#### PROMPT:
Please, from the entries below, transcribe exactly the lines that begin at the line with "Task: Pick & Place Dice" and end at the line with "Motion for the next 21", without the pictures.

[Collected data]

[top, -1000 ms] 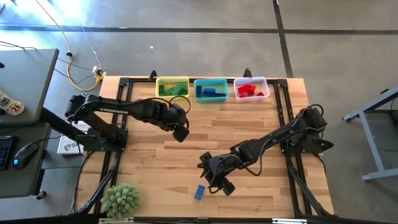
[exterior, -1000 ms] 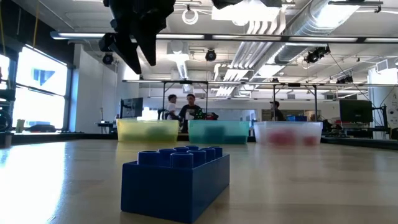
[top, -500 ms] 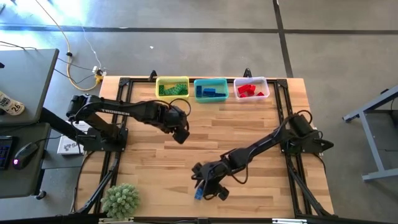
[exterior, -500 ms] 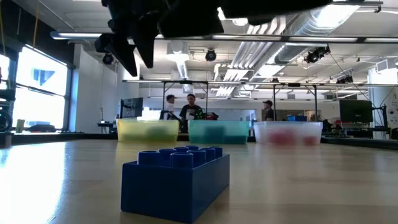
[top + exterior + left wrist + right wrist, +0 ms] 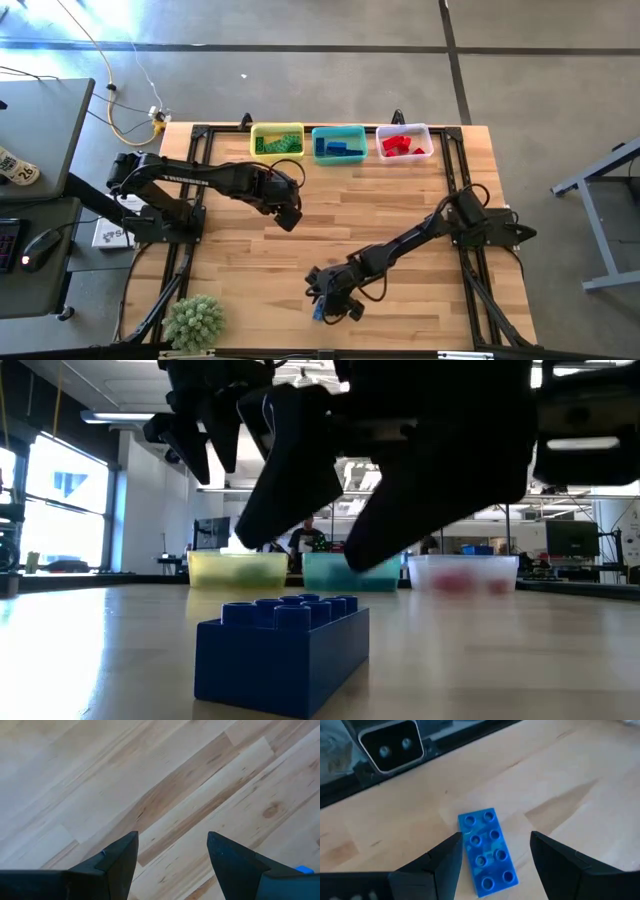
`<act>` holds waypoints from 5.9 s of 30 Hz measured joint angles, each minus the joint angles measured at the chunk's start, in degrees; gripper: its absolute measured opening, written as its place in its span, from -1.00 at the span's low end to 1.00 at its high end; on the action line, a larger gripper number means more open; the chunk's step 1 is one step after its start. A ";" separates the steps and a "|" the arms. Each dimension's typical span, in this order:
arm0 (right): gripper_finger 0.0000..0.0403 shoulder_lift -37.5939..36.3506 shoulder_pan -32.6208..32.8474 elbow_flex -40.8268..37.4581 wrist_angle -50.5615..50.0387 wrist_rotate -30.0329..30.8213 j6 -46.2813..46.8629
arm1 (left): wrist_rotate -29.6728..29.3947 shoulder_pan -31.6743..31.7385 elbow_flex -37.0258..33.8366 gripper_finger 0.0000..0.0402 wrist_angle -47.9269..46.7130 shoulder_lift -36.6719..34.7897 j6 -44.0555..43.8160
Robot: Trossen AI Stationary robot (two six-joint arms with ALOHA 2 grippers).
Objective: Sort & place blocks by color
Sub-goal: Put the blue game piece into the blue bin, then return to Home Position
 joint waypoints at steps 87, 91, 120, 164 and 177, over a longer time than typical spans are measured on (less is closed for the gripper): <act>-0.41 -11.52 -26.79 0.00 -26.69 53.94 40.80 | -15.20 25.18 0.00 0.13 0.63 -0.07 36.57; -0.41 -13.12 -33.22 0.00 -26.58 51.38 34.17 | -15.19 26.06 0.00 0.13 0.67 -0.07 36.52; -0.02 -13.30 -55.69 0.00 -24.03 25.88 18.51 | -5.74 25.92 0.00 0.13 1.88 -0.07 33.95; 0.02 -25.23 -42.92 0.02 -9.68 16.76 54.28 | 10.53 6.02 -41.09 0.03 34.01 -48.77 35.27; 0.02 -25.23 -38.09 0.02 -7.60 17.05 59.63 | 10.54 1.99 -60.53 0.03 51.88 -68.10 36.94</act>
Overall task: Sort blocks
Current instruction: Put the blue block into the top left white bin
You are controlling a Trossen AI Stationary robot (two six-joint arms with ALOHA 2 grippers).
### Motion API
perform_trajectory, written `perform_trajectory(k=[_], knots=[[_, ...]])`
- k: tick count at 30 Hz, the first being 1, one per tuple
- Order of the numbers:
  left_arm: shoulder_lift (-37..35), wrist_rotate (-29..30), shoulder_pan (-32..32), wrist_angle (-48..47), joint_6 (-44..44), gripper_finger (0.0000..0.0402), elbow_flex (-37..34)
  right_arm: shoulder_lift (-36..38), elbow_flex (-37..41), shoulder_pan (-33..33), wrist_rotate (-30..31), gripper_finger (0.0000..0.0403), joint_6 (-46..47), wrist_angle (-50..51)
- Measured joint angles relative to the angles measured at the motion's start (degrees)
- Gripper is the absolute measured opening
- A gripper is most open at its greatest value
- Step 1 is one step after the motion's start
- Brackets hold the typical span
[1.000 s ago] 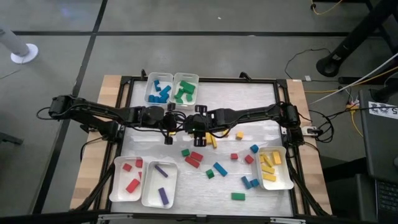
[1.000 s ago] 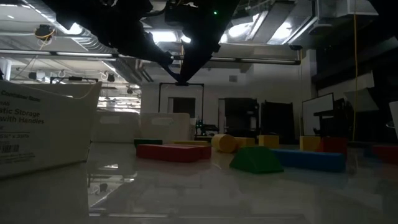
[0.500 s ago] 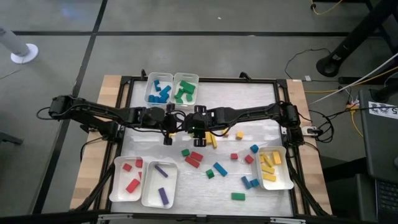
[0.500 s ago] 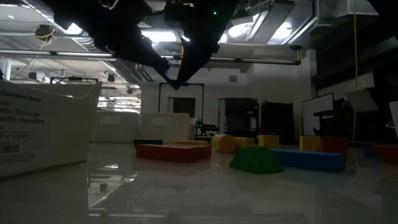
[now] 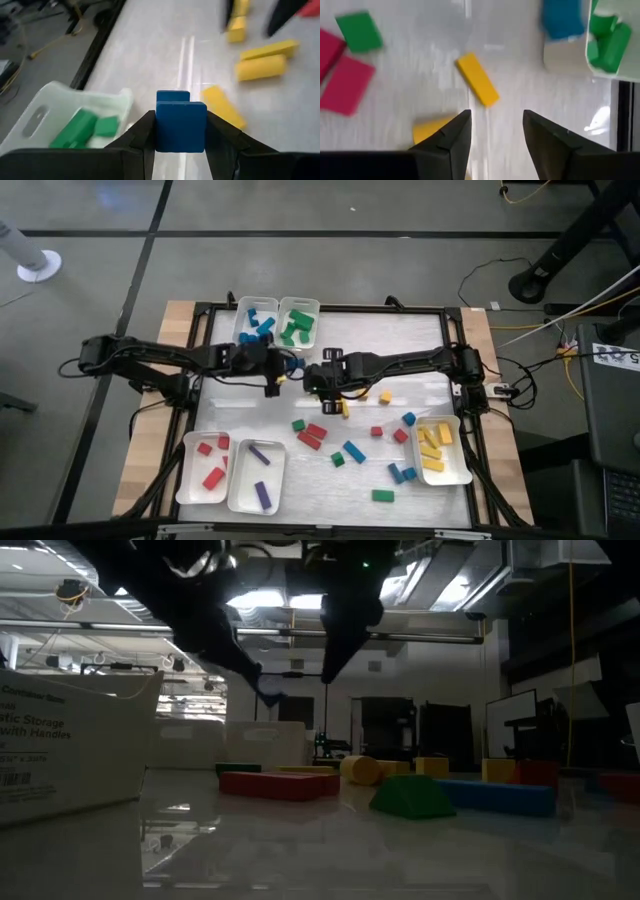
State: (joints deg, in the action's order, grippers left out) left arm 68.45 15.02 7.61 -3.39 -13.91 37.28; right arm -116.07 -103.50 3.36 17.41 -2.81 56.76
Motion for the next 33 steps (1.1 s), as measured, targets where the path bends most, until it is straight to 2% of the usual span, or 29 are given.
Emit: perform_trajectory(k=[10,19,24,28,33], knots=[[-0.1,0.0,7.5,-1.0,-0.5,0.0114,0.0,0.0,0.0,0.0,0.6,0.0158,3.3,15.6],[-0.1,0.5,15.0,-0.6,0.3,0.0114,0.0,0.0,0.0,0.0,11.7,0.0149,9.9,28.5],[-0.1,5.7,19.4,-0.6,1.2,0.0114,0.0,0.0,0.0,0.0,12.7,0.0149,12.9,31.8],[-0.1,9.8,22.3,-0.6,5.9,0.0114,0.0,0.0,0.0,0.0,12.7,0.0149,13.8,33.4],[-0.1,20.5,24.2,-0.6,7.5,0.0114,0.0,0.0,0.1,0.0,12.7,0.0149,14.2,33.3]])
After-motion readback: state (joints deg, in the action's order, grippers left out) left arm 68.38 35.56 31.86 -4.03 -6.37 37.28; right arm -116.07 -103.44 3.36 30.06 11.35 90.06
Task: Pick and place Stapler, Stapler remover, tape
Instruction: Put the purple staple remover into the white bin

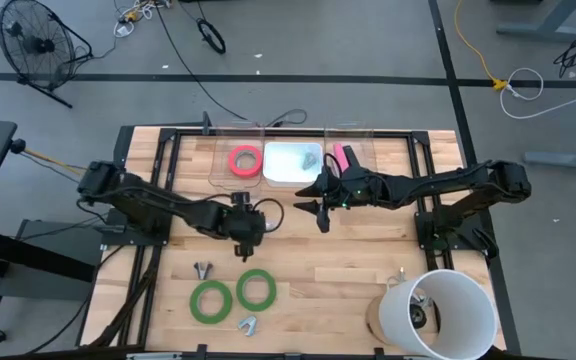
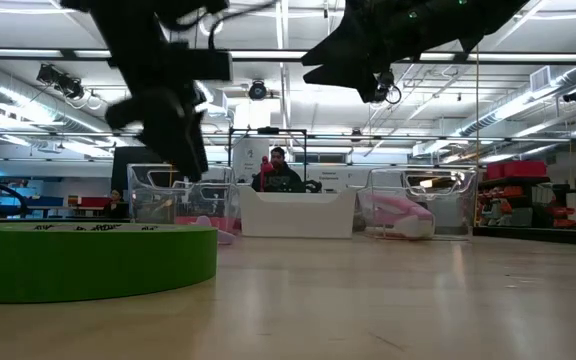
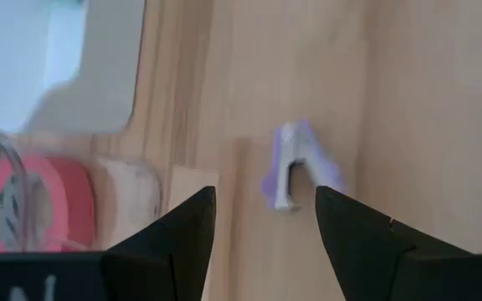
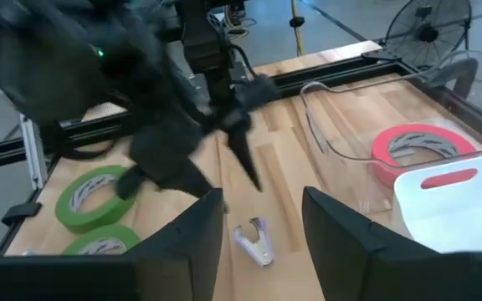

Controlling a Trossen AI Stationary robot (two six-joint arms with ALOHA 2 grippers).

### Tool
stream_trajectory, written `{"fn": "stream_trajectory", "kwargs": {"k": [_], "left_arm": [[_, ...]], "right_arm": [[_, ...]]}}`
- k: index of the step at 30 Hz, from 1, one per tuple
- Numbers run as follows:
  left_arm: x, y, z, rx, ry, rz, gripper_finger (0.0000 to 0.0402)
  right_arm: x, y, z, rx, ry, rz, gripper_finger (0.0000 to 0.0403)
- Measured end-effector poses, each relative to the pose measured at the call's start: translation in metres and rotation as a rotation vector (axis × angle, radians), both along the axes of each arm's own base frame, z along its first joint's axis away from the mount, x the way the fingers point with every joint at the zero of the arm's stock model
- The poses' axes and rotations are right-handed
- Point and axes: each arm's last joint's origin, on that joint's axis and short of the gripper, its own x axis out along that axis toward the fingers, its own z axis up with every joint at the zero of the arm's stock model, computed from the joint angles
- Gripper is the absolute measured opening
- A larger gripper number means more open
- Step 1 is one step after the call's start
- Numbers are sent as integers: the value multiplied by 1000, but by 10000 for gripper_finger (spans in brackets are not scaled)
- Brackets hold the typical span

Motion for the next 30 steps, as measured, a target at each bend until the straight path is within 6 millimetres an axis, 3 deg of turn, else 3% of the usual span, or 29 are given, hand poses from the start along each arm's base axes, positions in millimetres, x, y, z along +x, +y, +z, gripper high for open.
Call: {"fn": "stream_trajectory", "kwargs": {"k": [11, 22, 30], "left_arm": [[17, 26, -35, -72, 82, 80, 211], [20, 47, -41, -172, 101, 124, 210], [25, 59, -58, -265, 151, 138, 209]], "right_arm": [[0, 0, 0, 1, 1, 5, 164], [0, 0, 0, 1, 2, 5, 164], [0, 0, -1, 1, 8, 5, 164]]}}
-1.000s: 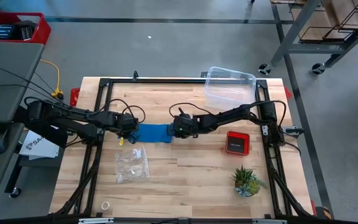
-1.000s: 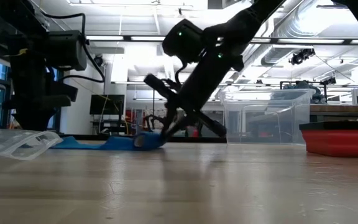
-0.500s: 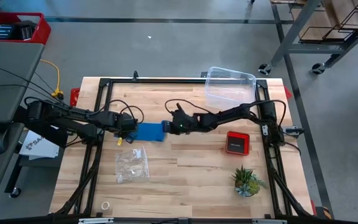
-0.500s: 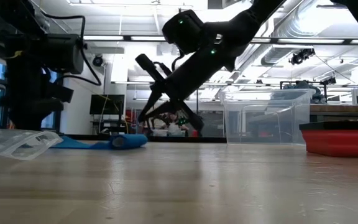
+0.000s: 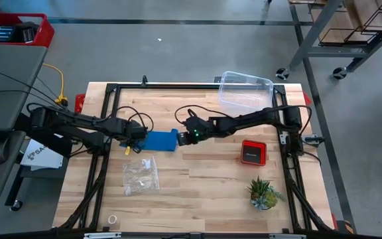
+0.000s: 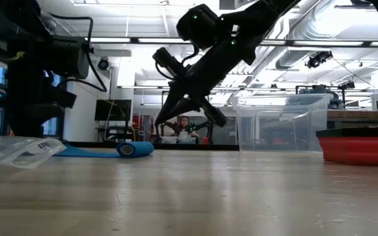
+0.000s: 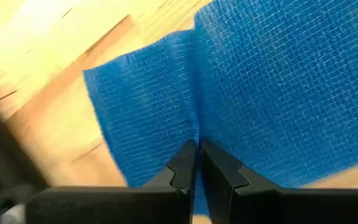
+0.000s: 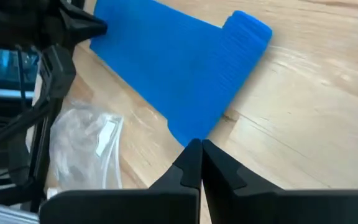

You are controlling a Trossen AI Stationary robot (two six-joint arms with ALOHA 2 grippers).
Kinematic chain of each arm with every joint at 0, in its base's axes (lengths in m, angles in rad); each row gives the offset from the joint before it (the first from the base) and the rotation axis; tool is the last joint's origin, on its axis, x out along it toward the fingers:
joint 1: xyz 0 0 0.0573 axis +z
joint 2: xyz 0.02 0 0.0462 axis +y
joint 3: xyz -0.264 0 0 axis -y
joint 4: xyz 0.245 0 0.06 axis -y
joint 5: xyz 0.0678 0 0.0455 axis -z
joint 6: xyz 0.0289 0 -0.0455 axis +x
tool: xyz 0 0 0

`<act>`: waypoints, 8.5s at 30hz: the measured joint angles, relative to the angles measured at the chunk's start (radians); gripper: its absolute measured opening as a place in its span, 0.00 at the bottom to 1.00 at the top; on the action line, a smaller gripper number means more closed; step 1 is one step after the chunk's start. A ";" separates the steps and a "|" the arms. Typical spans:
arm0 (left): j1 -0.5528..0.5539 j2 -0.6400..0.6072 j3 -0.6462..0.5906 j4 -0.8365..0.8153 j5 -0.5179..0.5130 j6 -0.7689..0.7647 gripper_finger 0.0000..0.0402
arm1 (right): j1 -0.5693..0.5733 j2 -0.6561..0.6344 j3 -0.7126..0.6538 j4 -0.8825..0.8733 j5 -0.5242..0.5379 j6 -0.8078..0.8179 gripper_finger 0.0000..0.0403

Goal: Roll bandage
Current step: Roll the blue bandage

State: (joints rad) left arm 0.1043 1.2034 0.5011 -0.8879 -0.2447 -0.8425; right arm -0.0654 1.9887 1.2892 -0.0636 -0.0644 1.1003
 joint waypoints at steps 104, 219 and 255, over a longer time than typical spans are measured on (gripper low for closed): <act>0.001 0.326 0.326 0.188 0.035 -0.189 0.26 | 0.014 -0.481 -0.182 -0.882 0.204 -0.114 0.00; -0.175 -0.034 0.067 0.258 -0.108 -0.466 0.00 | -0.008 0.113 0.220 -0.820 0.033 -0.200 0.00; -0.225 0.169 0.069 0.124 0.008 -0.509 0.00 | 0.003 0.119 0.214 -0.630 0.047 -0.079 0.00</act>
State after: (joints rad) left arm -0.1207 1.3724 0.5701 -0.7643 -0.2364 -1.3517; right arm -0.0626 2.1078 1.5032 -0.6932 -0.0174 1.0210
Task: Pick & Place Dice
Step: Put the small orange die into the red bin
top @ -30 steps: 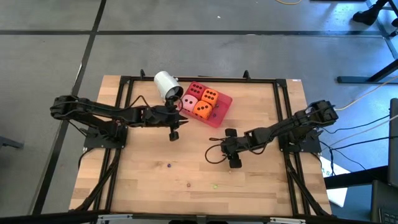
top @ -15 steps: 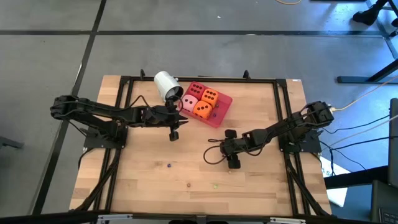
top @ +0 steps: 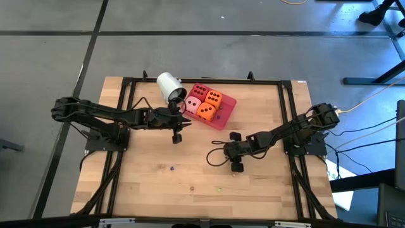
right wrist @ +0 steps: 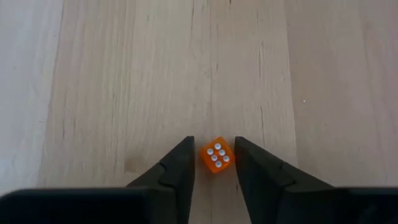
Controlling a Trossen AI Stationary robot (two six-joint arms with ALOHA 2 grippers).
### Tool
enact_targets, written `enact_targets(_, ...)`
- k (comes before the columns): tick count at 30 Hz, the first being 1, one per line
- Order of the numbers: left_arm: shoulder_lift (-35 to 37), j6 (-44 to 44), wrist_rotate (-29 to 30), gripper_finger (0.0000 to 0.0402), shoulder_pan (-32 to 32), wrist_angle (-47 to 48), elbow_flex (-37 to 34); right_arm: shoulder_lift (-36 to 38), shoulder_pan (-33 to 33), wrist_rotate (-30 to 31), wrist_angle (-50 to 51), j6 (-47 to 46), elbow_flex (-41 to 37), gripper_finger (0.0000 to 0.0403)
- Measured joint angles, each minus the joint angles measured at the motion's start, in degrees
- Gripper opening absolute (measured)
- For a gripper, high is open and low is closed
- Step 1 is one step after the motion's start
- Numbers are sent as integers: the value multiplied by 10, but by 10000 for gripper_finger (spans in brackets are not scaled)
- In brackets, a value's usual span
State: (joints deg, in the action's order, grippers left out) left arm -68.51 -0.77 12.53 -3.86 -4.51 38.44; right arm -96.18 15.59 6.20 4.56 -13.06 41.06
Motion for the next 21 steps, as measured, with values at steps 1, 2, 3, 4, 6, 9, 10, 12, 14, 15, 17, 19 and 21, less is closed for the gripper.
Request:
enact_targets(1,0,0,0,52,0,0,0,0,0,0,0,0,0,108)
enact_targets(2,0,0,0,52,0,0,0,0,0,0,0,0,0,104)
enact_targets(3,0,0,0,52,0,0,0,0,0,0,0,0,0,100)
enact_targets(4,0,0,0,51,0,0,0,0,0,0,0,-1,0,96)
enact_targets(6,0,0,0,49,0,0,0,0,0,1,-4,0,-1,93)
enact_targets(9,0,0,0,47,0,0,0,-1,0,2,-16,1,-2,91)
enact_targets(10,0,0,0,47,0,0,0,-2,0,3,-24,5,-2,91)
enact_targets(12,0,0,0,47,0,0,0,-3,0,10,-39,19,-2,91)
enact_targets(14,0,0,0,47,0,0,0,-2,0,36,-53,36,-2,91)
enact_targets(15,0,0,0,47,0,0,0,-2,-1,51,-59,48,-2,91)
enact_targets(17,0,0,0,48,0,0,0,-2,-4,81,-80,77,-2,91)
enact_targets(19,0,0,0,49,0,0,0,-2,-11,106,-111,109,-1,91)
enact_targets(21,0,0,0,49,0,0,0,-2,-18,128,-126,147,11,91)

#### ANSWER FOR THIS EXERCISE:
Task: Pick & Place Dice
Step: Put the small orange die into the red bin
top @ -30 steps: 
top @ -15 steps: 
top @ +0 steps: 
right wrist @ +0 steps: 
Controlling a Trossen AI Stationary robot (two six-joint arms with ALOHA 2 grippers).
### Tool
enact_targets, written `enact_targets(_, ...)`
- k (comes before the columns): tick count at 30 Hz, the first being 1, one per line
- Order of the numbers: left_arm: shoulder_lift (-35 to 37), j6 (-44 to 44), wrist_rotate (-29 to 30), gripper_finger (0.0000 to 0.0402), shoulder_pan (-32 to 32), wrist_angle (-47 to 48), elbow_flex (-37 to 34); right_arm: shoulder_lift (-36 to 38), shoulder_pan (-33 to 33), wrist_rotate (-30 to 31), wrist_angle (-50 to 51), j6 (-47 to 46), elbow_flex (-41 to 37), gripper_finger (0.0000 to 0.0403)
- Measured joint angles, each minus the joint angles measured at the motion's start, in degrees
- Gripper opening absolute (measured)
- For a gripper, high is open and low is closed
- Step 1 is one step after the motion's start
- Numbers are sent as integers: the value multiplied by 10, but by 10000 for gripper_finger (spans in brackets are not scaled)
- In brackets, a value's usual span
State: (joints deg, in the action's order, grippers left out) left arm -68.51 -0.77 12.53 -3.86 -4.51 38.44; right arm -96.18 15.59 6.20 4.56 -13.06 41.06
Motion for the next 21 steps, as measured, with values at steps 1, 2, 3, 4, 6, 9, 10, 12, 14, 15, 17, 19 and 21, less is closed for the gripper.

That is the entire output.